TensorRT Inference Server rejecting valid trt.engine file generated by TLT

Summary

TensorRT Inference Server is not accepting valid trt.engine file generated by TLT (confirmed by TensorRT support team ref: Tensorrt engine file generated by TLT is not acceptable to inference server)

I’ve been advised to describe issue in this forum.

Description

Note: I haven’t changed any code anywhere. Similarly none of the commands were altered. All commands are as per described in online guides or jupyter notebooks.

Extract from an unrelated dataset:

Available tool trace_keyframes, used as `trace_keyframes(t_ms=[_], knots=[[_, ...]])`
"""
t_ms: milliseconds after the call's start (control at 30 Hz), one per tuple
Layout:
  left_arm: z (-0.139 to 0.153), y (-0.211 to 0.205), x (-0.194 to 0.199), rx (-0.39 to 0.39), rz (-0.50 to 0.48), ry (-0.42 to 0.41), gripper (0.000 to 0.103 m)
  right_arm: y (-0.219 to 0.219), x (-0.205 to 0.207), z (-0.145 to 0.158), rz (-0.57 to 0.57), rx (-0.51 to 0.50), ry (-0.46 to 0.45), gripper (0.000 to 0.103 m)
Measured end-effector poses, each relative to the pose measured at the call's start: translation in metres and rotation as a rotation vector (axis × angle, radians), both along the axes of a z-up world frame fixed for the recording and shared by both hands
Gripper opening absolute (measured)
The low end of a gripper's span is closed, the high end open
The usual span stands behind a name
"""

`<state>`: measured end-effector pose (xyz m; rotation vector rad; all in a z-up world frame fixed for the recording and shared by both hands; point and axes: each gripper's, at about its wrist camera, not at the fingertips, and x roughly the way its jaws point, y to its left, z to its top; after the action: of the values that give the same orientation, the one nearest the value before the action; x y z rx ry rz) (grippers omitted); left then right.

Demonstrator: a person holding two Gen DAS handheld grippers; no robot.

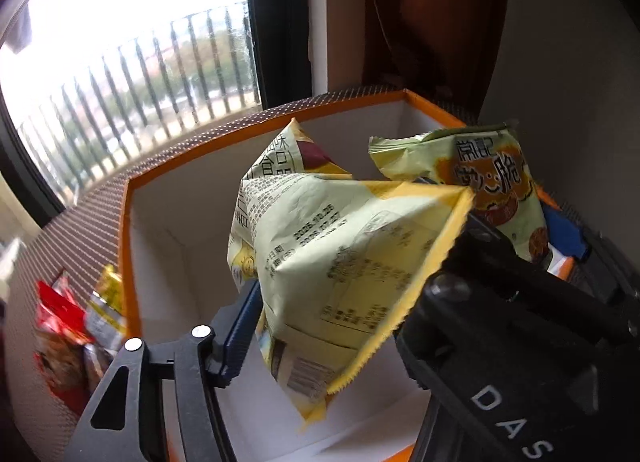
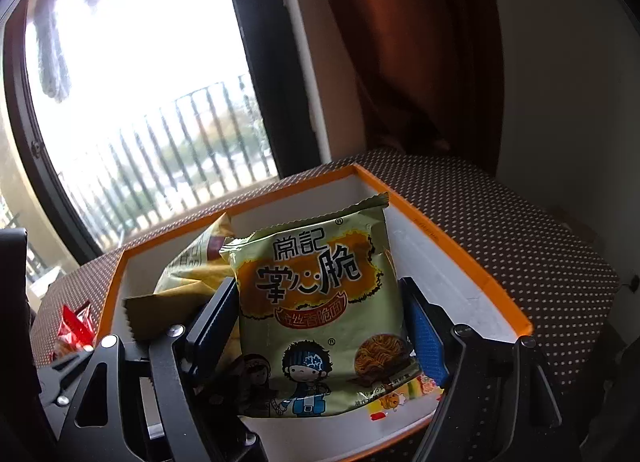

1: Trained the yolo3 (packages with TLT) with TLT (nvcr.io/nvidia/tlt-streamanalytics:v2.0_py3)
2: converted the converted the yolo_resnet18_epoch_080.etlt to trt.engine file (using commands in jupyter notebook)
3: renamed trt.engine file to model.plan file and moved into tensorrt inference server model_repository (command and output below):

nvidia-docker run --gpus=1 --rm --shm-size=1g --ulimit memlock=-1 --ulimit stack=67108864 -p8000:8000 -p8001:8001 -p8002:8002 -v/home/infer_models/test_model_repository:/models -e LD_PRELOAD="/preloadlibs/libnvinfer_plugin.so.7.0.0.1 /preloadlibs/libnvds_infercustomparser_yolov3_tlt.so" nvcr.io/nvidia/tritonserver:20.03-py3 trtserver --model-repository=/models --strict-model-config=false

=============================

== Triton Inference Server ==

NVIDIA Release 20.03 (build 11042949)

Copyright © 2018-2019, NVIDIA CORPORATION. All rights reserved.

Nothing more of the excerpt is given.